The Candidature of Mr. H. Fynes Clinton.

At this time, a most accomplished scholar, who deservedly possessed large influence, both social and political, had obtained the virtual promise of almost the highest personage in the realm that whenever Mr. Planta died he should receive the offer of successorship. Mr. Henry Fynes Clinton, in those quiet ante-reform days, had been able, for twenty years, to unite the functions of a Member of Parliament with the assiduous pursuits of scholarship in one of its highest forms. Learning had higher charms for him than Politics, and he had no turn for debate, but he had steadily attended the House of Commons while giving to the world his Fasti Hellenici and Fasti Romani. Six months before Mr. Planta’s decease, the Archbishop of Canterbury had, in effect, promised Mr.

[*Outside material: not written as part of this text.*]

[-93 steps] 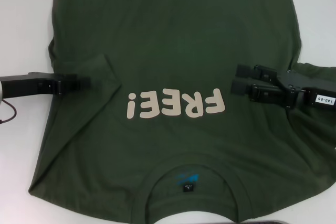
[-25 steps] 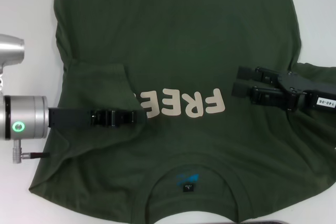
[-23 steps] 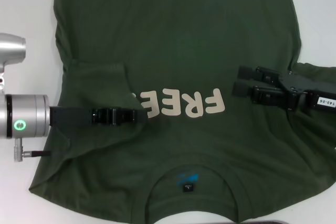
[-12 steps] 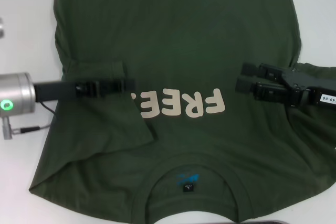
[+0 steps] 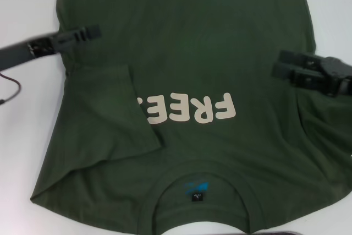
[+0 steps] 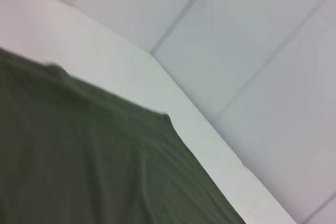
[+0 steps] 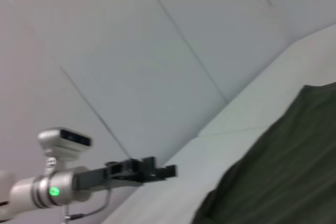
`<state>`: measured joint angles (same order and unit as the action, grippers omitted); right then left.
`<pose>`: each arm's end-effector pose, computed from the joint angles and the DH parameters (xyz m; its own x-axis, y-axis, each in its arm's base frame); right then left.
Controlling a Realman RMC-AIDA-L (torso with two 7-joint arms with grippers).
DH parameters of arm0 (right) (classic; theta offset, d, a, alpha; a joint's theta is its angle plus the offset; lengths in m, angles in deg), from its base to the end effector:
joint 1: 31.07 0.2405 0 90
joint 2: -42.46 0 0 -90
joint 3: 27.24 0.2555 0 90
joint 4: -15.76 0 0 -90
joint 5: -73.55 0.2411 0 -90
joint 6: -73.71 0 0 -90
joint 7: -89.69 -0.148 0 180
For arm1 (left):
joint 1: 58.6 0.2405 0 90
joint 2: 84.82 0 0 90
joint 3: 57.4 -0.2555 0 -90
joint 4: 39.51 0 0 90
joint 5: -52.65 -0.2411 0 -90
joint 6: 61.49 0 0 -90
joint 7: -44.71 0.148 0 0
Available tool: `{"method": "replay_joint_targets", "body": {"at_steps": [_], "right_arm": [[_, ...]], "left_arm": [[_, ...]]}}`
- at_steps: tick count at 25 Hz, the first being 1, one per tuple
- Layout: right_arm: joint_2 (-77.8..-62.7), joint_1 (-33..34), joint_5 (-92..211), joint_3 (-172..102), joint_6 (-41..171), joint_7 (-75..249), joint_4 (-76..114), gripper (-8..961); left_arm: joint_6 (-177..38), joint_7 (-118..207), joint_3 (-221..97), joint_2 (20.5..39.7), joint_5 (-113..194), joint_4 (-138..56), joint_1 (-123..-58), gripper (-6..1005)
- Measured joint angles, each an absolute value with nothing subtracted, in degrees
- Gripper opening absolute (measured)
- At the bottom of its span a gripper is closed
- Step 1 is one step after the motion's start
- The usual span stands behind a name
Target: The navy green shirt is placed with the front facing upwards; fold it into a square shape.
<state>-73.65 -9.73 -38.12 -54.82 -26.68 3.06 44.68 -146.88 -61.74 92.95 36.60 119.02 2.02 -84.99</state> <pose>0.3341 0.2874 0.0229 0.4495 -0.5572 -0.6982 -0.7173 -0.6910 0.0897 -0.3096 0.3529 0.0227 0.3545 0.6472 0.6749 0.8626 -0.5049 0.0312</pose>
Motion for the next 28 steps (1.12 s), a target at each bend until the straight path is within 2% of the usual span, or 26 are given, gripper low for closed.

Fynes Clinton that he would nominate him to be Principal-Librarian, and the Archbishop well knew that, as far as learning went, such an appointment would be applauded throughout Europe. The Archbishop (Dr. Charles Manners Sutton), did not forget his promise, and his vote carried that of the then Speaker of the House of Commons, who was the Archbishop’s son. Their joint communication with the Lord Chancellor procured his assent also. ‘We have made,’ the Archbishop told Mr. Fynes Clinton, ‘your recommendation to the King as strong as possible.’ The practice, as the reader will perhaps remember, was that the then Principal Trustees should in all such cases recommend to the Sovereign two names, with such observations upon them as to those Trustees might seem appropriate.

Letters and Journ. of H. Fynes Clinton, in the Literary Remains (1854), pass.

As Mr. Ellis was now the senior officer; had had the care successively of two several departments (MSS. and Printed Books); had also served as Secretary, and, in all these employments, had acquitted himself with diligence and credit, there could, of course, be no difficulty as to the name which should be submitted to George the Fourth in company with that of Mr. Fynes Clinton. Other Trustees interested themselves in supporting, indirectly but efficiently, the claims of one who had served the Board so long. And the King was pleased to prefer the second name which had been placed before him by the Principal Trustees rather than the first. |Lord Lansdowne to Archbishop of Canterbury; 20 December, 1827.| Lord Lansdowne received His Majesty’s commands to signify to the Archbishop that it was upon the ground of ‘long service in the Museum’ that the King had made his choice.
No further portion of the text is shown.